Exercise details →
Copy each line from the listing below where the word "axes" shows up.

Supplied material →
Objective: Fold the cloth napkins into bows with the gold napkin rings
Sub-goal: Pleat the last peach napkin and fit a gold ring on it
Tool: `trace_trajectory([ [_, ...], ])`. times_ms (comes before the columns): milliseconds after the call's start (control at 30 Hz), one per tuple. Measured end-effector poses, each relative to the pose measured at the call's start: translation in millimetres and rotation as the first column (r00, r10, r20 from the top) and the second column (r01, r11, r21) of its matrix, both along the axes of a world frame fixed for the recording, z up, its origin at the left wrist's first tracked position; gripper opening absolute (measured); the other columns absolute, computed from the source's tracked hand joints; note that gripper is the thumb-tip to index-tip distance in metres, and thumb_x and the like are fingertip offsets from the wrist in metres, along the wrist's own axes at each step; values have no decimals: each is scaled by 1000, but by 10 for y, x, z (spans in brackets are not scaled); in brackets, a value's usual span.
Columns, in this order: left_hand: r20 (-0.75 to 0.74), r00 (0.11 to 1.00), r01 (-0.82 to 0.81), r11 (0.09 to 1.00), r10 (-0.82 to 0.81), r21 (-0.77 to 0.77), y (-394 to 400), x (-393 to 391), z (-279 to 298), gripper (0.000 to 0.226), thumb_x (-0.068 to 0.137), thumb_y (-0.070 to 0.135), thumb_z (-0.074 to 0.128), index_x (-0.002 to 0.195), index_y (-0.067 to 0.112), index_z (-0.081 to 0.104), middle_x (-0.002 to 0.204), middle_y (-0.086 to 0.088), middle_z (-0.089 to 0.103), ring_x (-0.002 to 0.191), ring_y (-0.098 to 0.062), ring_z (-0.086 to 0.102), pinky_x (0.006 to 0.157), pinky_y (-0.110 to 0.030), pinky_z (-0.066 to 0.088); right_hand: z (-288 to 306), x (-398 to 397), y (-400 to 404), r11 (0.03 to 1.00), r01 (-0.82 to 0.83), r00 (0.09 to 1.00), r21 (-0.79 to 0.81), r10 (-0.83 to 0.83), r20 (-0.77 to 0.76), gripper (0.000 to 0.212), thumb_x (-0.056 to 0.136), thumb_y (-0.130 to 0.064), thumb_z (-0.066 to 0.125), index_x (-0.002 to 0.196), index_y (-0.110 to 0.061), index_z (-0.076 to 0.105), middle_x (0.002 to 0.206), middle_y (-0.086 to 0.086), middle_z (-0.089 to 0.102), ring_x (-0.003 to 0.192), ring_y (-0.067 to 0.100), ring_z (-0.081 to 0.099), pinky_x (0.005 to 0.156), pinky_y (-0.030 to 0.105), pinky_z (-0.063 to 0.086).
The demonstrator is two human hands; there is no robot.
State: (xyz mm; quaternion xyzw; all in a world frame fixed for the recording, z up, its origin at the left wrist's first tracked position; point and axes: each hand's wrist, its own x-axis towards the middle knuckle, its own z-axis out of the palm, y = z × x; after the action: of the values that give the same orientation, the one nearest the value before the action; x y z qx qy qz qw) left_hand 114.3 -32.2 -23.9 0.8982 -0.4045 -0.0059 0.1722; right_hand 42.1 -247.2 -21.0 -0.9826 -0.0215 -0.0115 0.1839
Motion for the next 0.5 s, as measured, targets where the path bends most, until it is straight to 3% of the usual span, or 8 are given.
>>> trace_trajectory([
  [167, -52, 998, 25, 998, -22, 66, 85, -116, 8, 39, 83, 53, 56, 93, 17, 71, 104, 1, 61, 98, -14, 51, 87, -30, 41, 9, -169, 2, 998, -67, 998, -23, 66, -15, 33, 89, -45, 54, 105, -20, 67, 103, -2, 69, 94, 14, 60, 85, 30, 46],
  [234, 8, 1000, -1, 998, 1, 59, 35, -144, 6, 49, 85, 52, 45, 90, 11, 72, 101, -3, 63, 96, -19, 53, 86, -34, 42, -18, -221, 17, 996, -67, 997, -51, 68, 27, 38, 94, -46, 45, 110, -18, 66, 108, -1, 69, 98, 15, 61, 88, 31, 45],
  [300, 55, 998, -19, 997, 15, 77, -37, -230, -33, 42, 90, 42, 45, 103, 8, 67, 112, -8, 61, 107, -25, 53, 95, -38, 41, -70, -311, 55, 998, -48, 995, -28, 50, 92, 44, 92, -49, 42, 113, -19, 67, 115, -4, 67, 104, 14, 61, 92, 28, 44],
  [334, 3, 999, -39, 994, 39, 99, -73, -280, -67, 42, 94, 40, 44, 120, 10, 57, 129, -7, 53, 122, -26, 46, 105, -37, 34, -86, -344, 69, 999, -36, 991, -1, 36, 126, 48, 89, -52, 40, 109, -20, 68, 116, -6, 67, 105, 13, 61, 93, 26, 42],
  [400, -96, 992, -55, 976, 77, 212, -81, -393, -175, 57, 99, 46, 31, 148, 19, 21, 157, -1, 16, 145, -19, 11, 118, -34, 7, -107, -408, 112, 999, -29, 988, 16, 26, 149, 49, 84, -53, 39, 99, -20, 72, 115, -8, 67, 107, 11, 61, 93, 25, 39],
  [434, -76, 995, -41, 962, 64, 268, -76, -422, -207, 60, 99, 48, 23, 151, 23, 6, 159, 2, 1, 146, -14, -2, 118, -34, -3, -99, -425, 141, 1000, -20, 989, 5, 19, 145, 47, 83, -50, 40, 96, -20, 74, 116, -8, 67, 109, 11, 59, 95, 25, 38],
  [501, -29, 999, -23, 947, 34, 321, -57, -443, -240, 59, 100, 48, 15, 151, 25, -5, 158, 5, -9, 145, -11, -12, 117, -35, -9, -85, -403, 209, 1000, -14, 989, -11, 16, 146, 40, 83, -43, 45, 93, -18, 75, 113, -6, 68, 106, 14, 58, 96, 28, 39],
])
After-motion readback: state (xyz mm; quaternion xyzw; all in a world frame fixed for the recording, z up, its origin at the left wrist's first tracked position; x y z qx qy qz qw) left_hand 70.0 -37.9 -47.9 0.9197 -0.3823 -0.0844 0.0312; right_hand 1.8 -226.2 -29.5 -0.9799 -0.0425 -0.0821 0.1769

Task output →
Tool: `trace_trajectory([ [_, ...], ])`. times_ms (comes before the columns): milliseconds after the call's start (control at 30 Hz), one per tuple. Measured end-effector poses, each relative to the pose measured at the call's start: translation in millimetres and rotation as the first column (r00, r10, r20 from the top) and the second column (r01, r11, r21) of its matrix, both along the axes of a world frame fixed for the recording, z up, its origin at the left wrist's first tracked position; gripper opening absolute (measured); the other columns absolute, computed from the source's tracked hand joints; note that gripper is the thumb-tip to index-tip distance in metres, and thumb_x and the like are fingertip offsets from the wrist in metres, along the wrist's own axes at each step; values have no decimals: each is scaled by 1000, but by 10 for y, x, z (spans in brackets are not scaled); in brackets, a value's usual span.
State: (xyz mm; quaternion xyzw; all in a world frame fixed for the recording, z up, its origin at the left wrist's first tracked position; point and axes: each hand's wrist, its own x-axis towards the middle knuckle, its own z-axis out of the palm, y = z × x; after the action: of the values that give the same orientation, the one nearest the value before the action; x y z qx qy qz qw) left_hand 114.3 -32.2 -23.9 0.8982 -0.4045 -0.0059 0.1722; right_hand 42.1 -247.2 -21.0 -0.9826 -0.0215 -0.0115 0.1839

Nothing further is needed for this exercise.